The secret to surviving 15 years as an ethical brand
Coming into a market, potentially ahead of when the market was ready, Nick has navigated Etiko through tough times like the 2008 GFC and outlasted many other brands along the way. By keeping a lean model and sticking to the ethos that was established from day one, he has put everything, from time to money and a belief in creating social impact, to a point that the business had no option but to succeed.
“I put so much on the line, I couldn’t afford not to make it”
He covers how many aspiring entrepreneurs come to him on a weekly basis, wanting to create their own brand, but without the appropriate resources, team or funding to really get off the ground.

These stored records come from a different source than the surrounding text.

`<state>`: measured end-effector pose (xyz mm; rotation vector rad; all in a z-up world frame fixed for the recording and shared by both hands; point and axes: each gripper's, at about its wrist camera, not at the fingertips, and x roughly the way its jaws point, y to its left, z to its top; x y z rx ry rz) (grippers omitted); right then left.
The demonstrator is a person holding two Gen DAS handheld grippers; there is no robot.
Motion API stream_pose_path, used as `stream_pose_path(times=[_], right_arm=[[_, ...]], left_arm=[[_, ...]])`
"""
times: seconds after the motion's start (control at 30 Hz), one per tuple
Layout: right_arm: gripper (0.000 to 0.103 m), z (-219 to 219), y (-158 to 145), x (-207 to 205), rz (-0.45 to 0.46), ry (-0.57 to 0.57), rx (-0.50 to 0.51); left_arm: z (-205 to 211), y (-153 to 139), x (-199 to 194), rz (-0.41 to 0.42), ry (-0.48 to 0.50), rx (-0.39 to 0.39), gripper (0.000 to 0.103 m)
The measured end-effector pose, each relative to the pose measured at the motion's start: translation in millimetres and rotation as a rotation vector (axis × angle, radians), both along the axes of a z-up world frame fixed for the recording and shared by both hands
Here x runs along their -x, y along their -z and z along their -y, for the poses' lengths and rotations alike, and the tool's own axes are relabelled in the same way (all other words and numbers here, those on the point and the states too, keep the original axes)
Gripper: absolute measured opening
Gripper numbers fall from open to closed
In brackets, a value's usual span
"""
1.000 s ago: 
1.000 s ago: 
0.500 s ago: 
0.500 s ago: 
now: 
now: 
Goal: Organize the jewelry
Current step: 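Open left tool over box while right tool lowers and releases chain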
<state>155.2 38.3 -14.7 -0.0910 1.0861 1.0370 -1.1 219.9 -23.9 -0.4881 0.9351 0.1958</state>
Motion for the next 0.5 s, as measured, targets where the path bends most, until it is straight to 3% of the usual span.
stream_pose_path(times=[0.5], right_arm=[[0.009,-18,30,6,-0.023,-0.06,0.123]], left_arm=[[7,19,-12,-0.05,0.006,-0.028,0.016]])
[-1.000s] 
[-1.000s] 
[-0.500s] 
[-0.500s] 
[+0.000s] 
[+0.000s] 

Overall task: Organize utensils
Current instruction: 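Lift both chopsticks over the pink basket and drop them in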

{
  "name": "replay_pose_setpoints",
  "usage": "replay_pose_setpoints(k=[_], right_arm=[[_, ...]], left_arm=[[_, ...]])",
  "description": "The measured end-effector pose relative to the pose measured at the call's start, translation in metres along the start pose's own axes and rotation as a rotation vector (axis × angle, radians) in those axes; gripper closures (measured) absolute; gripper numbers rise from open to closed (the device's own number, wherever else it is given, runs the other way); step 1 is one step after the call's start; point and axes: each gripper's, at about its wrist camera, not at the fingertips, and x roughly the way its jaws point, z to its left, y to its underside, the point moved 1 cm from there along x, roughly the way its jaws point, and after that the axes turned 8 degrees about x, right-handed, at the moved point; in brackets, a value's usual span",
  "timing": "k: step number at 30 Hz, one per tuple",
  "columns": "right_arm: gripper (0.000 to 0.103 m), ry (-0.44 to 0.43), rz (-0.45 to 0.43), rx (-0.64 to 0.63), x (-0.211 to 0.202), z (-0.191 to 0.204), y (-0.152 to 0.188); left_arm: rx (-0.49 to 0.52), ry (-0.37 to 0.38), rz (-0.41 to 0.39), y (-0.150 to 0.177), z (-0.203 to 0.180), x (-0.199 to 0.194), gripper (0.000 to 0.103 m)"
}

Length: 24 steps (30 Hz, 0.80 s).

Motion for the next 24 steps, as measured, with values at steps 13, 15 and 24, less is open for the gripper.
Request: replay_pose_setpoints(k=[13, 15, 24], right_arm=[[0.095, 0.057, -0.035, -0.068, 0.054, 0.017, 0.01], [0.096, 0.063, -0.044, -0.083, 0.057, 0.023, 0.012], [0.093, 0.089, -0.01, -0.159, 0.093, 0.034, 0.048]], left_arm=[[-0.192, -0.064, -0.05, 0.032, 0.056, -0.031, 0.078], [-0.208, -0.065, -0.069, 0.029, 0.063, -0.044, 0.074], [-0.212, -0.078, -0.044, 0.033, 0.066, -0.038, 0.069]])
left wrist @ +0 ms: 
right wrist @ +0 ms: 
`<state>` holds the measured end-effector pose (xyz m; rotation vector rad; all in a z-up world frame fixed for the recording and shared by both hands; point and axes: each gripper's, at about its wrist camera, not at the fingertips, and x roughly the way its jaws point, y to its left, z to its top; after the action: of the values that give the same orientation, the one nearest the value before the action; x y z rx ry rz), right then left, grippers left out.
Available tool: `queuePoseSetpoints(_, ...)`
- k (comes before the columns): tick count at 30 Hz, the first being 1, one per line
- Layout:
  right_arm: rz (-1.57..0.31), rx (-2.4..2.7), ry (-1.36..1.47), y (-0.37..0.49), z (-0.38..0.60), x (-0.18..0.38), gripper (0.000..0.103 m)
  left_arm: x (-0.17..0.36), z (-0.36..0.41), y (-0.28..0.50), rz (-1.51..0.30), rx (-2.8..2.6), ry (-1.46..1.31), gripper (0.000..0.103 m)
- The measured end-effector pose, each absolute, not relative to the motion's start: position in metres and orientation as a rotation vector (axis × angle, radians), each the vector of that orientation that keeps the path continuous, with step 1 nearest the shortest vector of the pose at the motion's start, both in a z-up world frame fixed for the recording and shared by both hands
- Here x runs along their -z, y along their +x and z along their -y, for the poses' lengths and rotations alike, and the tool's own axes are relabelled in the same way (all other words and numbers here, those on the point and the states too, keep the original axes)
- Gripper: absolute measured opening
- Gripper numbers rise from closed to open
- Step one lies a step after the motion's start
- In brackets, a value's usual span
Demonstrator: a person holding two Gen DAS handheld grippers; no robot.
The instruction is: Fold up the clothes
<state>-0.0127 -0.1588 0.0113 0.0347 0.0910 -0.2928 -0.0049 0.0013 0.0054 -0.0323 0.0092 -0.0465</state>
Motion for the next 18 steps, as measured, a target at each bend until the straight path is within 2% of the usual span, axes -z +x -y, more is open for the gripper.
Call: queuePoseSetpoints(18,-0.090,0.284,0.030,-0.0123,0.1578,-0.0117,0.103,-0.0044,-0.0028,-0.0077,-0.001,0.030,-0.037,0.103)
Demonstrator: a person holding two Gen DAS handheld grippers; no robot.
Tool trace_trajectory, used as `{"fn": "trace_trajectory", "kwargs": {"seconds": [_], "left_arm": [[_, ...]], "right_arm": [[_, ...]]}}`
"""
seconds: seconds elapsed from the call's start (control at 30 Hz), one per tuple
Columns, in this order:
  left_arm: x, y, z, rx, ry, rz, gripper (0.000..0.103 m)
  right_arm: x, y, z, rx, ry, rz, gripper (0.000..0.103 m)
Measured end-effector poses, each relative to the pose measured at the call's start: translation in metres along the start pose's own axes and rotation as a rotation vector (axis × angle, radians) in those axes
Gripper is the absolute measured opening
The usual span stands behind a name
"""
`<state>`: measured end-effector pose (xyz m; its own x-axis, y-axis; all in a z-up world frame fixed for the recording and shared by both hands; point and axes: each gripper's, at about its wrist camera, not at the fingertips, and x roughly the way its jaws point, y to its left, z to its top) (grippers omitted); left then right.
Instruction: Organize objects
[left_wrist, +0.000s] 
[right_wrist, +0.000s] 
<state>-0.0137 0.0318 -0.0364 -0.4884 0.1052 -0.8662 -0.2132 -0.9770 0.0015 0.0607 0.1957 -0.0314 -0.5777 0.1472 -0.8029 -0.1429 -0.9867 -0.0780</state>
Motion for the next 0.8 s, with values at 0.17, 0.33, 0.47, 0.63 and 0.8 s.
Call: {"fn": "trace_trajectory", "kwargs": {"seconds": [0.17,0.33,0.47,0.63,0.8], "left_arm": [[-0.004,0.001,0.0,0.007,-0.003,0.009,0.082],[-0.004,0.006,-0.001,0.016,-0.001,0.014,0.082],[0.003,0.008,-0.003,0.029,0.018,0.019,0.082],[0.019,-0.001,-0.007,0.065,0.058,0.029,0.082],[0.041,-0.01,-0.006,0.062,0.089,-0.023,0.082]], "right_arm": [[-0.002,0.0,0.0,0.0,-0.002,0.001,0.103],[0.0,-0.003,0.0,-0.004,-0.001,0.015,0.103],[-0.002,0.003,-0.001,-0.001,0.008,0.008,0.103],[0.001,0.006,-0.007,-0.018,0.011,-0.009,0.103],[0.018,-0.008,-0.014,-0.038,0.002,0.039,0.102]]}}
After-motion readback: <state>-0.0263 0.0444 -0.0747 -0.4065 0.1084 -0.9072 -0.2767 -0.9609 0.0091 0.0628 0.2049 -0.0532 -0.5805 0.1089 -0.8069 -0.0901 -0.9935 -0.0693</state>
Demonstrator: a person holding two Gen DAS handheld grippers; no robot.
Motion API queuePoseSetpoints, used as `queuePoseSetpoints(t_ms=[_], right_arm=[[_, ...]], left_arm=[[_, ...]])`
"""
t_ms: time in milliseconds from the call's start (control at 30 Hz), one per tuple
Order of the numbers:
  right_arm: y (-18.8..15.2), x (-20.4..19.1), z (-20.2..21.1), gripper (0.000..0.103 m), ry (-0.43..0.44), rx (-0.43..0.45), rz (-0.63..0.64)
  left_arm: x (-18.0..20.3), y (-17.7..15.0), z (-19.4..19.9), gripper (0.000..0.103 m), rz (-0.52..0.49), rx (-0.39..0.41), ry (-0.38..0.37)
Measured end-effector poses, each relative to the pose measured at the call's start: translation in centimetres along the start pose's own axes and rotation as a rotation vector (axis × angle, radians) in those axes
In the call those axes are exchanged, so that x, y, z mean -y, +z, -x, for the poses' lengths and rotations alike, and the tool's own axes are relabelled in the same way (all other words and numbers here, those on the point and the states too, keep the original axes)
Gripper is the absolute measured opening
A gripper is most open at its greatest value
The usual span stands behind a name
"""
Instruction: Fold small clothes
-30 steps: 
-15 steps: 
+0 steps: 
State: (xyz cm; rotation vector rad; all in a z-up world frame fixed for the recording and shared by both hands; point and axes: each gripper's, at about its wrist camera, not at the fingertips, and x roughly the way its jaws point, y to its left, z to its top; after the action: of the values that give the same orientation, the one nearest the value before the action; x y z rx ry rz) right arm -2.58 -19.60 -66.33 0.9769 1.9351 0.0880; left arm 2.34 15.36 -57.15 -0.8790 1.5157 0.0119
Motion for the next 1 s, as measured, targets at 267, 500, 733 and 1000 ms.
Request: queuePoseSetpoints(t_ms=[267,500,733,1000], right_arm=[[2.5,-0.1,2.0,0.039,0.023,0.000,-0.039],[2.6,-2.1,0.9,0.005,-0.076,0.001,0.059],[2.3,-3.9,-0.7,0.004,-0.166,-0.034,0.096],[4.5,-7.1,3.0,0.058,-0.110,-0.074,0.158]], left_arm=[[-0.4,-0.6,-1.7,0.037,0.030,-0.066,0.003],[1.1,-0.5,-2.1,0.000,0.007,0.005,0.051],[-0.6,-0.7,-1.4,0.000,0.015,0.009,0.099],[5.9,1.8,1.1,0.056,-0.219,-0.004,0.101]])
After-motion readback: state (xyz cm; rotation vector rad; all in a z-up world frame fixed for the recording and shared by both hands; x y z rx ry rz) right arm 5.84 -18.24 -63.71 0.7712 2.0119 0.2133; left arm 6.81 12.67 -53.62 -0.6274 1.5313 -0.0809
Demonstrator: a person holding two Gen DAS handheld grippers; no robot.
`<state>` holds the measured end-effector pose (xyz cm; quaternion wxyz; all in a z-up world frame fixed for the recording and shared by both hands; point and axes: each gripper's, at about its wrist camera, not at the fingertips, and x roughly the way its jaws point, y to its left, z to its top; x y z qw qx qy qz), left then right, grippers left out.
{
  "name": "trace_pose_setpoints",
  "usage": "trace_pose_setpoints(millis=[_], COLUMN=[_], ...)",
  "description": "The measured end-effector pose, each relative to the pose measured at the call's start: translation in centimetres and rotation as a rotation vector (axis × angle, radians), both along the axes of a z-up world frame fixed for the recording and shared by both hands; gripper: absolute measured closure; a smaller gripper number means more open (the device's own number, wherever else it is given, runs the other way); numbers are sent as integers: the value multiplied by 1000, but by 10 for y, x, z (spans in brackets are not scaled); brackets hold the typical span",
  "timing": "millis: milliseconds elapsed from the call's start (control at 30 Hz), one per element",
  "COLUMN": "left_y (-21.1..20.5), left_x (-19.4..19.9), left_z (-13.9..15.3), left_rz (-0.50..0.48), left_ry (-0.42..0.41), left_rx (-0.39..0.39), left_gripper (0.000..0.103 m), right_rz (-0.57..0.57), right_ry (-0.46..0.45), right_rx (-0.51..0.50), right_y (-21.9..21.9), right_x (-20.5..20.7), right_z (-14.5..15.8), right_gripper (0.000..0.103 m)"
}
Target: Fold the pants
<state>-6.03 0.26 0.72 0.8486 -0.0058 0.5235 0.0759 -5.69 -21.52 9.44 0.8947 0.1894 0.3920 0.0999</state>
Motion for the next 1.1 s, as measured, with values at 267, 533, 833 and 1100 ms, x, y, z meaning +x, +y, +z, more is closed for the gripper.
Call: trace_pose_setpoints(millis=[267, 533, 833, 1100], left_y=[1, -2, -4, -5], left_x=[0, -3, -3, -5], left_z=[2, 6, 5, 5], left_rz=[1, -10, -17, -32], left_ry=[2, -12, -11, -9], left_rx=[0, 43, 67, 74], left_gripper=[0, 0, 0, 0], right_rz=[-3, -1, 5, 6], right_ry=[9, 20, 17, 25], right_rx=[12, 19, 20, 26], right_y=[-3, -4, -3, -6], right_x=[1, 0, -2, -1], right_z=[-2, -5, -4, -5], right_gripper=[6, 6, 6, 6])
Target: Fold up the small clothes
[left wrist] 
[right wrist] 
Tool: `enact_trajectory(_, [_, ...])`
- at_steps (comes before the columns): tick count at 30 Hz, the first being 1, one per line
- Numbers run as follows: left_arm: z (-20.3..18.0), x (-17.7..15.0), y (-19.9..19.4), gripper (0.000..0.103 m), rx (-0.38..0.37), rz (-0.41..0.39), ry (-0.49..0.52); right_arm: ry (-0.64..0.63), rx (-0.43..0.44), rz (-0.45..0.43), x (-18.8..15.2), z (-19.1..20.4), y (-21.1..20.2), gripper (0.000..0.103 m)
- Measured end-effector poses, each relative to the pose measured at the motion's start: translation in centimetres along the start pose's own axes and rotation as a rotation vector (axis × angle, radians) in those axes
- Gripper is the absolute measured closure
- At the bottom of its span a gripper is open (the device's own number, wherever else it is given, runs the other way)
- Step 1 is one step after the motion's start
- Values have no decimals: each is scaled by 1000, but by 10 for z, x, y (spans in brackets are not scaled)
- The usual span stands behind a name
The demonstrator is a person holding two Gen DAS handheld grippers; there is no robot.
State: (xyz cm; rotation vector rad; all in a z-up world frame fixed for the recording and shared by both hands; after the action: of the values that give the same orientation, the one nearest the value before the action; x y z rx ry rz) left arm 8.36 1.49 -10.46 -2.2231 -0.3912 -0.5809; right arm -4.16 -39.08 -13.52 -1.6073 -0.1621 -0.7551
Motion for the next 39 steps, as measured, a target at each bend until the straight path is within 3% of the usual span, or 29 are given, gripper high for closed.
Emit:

However, running a lean operation does come with it’s challenges such as retaining highly qualified staff, but it has been a compromise that has set Etiko with a strong foundation for future growth.
The next 12 months
Nick reveals the big news that Etiko’s retail store will be relocating to Brunswick in Melbourne.
By March next year, Etiko will be launching their crowd-funding for equity campaign, with lower cost entry options, but also options for investors of over $10,000 to be involved. For more information, you can contact Nick on: firstname.lastname@example.org
Lastly, Nick talks about plans to continue enhancing and expanding the footwear range along with building the Etiko team and launching North American distribution, paving the way for a successful and exciting year ahead for Etiko.
I’d like to once again thank Nick for being a part of the podcast, and look forward to seeing more of the positive social impact Etiko can have in the years ahead.